# TASK TO COMPLETE
Bring together all lines of the material below that contain the string "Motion".

# DATA
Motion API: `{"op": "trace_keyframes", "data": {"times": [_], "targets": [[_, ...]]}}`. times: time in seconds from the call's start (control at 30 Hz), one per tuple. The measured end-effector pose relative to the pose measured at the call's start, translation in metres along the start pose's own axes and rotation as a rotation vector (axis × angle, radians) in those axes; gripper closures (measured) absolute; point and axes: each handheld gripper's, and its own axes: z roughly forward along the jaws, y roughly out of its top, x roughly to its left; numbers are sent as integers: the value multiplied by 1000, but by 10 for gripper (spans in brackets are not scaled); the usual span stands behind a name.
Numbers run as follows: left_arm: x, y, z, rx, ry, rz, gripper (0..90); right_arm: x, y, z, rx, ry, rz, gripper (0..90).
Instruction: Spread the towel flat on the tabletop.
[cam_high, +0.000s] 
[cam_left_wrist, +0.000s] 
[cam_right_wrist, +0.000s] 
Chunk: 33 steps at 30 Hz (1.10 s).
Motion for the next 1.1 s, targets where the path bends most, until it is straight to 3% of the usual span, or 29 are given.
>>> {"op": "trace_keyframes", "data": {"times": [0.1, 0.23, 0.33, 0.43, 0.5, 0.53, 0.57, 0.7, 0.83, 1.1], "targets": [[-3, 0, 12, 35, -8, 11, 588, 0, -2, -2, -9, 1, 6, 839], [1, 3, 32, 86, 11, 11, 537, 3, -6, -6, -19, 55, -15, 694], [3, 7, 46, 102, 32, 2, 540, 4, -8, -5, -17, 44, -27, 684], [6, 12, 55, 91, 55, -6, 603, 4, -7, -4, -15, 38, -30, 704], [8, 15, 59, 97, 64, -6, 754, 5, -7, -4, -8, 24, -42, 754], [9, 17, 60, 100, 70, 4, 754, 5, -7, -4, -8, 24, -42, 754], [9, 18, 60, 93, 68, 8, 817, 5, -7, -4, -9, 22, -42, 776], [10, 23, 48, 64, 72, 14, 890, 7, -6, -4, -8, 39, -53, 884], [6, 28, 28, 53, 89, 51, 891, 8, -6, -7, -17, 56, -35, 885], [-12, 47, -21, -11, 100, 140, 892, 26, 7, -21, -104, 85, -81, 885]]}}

# EXERCISE ANSWER
Motion API: `{"op": "trace_keyframes", "data": {"times": [_], "targets": [[_, ...]]}}`. times: time in seconds from the call's start (control at 30 Hz), one per tuple. The measured end-effector pose relative to the pose measured at the call's start, translation in metres along the start pose's own axes and rotation as a rotation vector (axis × angle, radians) in those axes; gripper closures (measured) absolute; point and axes: each handheld gripper's, and its own axes: z roughly forward along the jaws, y roughly out of its top, x roughly to its left; numbers are sent as integers: the value multiplied by 1000, but by 10 for gripper (spans in brackets are not scaled); the usual span stands behind a name.
Motion for the next 1.1 s, targets where the path bends most, until it is straight to 3% of the usual span, or 29 are given.

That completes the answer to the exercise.